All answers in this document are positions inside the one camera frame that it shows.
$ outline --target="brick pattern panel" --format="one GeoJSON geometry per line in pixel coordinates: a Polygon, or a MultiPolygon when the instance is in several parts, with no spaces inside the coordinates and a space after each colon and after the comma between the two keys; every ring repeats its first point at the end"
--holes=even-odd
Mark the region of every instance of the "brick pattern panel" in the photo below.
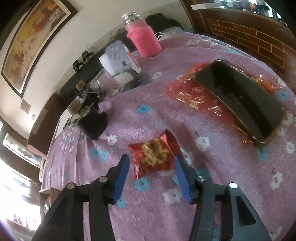
{"type": "Polygon", "coordinates": [[[263,61],[285,81],[296,80],[296,51],[286,44],[246,26],[214,19],[208,22],[218,39],[263,61]]]}

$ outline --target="wall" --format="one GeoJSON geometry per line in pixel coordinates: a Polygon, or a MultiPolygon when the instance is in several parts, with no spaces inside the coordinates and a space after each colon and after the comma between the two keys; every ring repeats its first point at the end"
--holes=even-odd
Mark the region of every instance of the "wall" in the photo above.
{"type": "MultiPolygon", "coordinates": [[[[134,9],[145,13],[160,9],[165,16],[174,18],[184,27],[190,27],[188,17],[178,0],[69,0],[78,13],[57,33],[50,42],[30,77],[24,99],[31,105],[27,115],[20,109],[21,99],[0,76],[0,116],[18,133],[28,138],[34,124],[32,114],[38,115],[54,87],[81,53],[110,30],[122,23],[121,15],[134,9]],[[178,4],[169,12],[170,5],[178,4]]],[[[3,65],[9,43],[17,29],[14,28],[0,50],[0,66],[3,65]]]]}

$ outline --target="window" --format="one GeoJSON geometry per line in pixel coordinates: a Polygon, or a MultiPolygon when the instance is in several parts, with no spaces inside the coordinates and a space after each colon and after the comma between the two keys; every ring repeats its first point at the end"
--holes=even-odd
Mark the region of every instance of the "window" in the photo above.
{"type": "Polygon", "coordinates": [[[32,181],[0,160],[0,213],[23,227],[36,230],[40,208],[24,200],[30,197],[32,181]]]}
{"type": "Polygon", "coordinates": [[[3,145],[25,161],[31,163],[36,167],[40,167],[42,158],[40,156],[34,155],[26,147],[12,138],[9,134],[6,134],[3,140],[3,145]]]}

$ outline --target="bed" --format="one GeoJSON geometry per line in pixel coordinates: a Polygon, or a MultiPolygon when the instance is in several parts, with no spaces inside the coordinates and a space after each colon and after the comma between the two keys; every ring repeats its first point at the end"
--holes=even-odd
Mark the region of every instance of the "bed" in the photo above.
{"type": "MultiPolygon", "coordinates": [[[[155,57],[144,59],[137,51],[133,53],[148,84],[99,103],[108,116],[108,126],[98,140],[90,140],[75,126],[53,139],[42,189],[62,190],[69,182],[90,183],[116,166],[122,154],[131,156],[127,145],[151,140],[168,129],[189,165],[208,170],[214,183],[237,183],[271,239],[282,240],[296,218],[296,191],[292,188],[296,182],[295,95],[263,62],[216,39],[182,33],[160,43],[163,50],[155,57]],[[287,115],[263,148],[243,142],[245,135],[232,126],[165,92],[197,63],[219,58],[275,87],[275,98],[287,115]]],[[[195,206],[182,198],[172,171],[150,173],[135,181],[131,165],[122,197],[109,211],[117,241],[185,241],[195,206]]],[[[87,203],[84,216],[85,239],[90,240],[87,203]]]]}

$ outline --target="picture frame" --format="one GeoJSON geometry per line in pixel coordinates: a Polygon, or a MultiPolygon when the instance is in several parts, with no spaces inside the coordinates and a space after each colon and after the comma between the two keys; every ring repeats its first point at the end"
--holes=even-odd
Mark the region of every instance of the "picture frame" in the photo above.
{"type": "Polygon", "coordinates": [[[23,98],[42,53],[58,31],[77,13],[67,0],[40,0],[18,27],[6,53],[1,75],[23,98]]]}

**Task objective**
Could the entries above be returned verbatim, with no pictures included?

**Final answer**
All answers in this document are positions inside the one camera frame that it shows.
$ outline --target="brick pattern panel" --format="one GeoJSON geometry per line in pixel coordinates: a Polygon, or a MultiPolygon when the instance is in several parts, with no spaces inside the coordinates and a space after each colon and after the comma between the two keys; every ring repeats its first point at the end"
--holes=even-odd
Mark the region of every instance of the "brick pattern panel" in the photo below.
{"type": "Polygon", "coordinates": [[[263,61],[285,81],[296,80],[296,51],[286,44],[246,26],[214,19],[208,22],[218,39],[263,61]]]}

$ outline --target="wall" --format="one GeoJSON geometry per line in pixel coordinates: a Polygon, or a MultiPolygon when the instance is in several parts, with no spaces inside the coordinates and a space after each colon and after the comma between the two keys; every ring repeats its first point at the end"
--holes=even-odd
Mark the region of every instance of the "wall" in the photo above.
{"type": "MultiPolygon", "coordinates": [[[[134,9],[145,13],[160,9],[165,16],[174,18],[184,27],[190,27],[188,17],[178,0],[69,0],[78,13],[57,33],[50,42],[30,77],[24,99],[31,105],[27,115],[20,109],[21,99],[0,76],[0,116],[18,133],[28,138],[34,124],[32,114],[38,115],[54,87],[81,53],[110,30],[122,23],[121,15],[134,9]],[[178,4],[169,12],[170,5],[178,4]]],[[[3,65],[9,43],[17,29],[14,28],[0,50],[0,66],[3,65]]]]}

$ outline --target="window" --format="one GeoJSON geometry per line in pixel coordinates: a Polygon, or a MultiPolygon when the instance is in several parts, with no spaces inside the coordinates and a space after each colon and after the comma between the two keys; every ring repeats its first point at the end"
--holes=even-odd
Mark the region of every instance of the "window" in the photo above.
{"type": "Polygon", "coordinates": [[[32,181],[0,160],[0,213],[23,227],[36,230],[40,208],[24,200],[30,197],[32,181]]]}
{"type": "Polygon", "coordinates": [[[3,145],[25,161],[31,163],[36,167],[40,167],[42,158],[40,156],[34,155],[26,147],[12,138],[9,134],[6,134],[3,140],[3,145]]]}

$ outline --target="bed" --format="one GeoJSON geometry per line in pixel coordinates: a Polygon, or a MultiPolygon when the instance is in several parts, with no spaces inside the coordinates and a space after each colon and after the comma between the two keys; every ring repeats its first point at the end"
--holes=even-odd
Mark the region of every instance of the "bed" in the photo above.
{"type": "MultiPolygon", "coordinates": [[[[155,57],[144,59],[137,51],[133,53],[148,84],[99,103],[108,116],[108,126],[98,140],[90,140],[75,126],[53,139],[42,189],[62,190],[69,182],[90,183],[116,166],[122,154],[131,156],[127,145],[151,140],[168,129],[189,165],[208,170],[214,183],[237,183],[271,239],[282,240],[296,218],[296,191],[292,188],[296,182],[295,95],[263,62],[216,39],[182,33],[160,43],[163,50],[155,57]],[[287,115],[263,148],[243,142],[245,135],[232,126],[165,92],[197,63],[219,58],[275,87],[275,98],[287,115]]],[[[195,206],[182,198],[172,171],[150,173],[135,181],[131,165],[122,197],[109,211],[117,241],[185,241],[195,206]]],[[[87,203],[84,216],[85,239],[90,240],[87,203]]]]}

$ outline --target="picture frame" --format="one GeoJSON geometry per line in pixel coordinates: a Polygon, or a MultiPolygon when the instance is in several parts, with no spaces inside the coordinates and a space after each colon and after the comma between the two keys; every ring repeats its first point at the end"
--holes=even-odd
Mark the region of every instance of the "picture frame" in the photo above.
{"type": "Polygon", "coordinates": [[[23,98],[42,53],[58,31],[77,13],[67,0],[40,0],[18,27],[6,53],[1,75],[23,98]]]}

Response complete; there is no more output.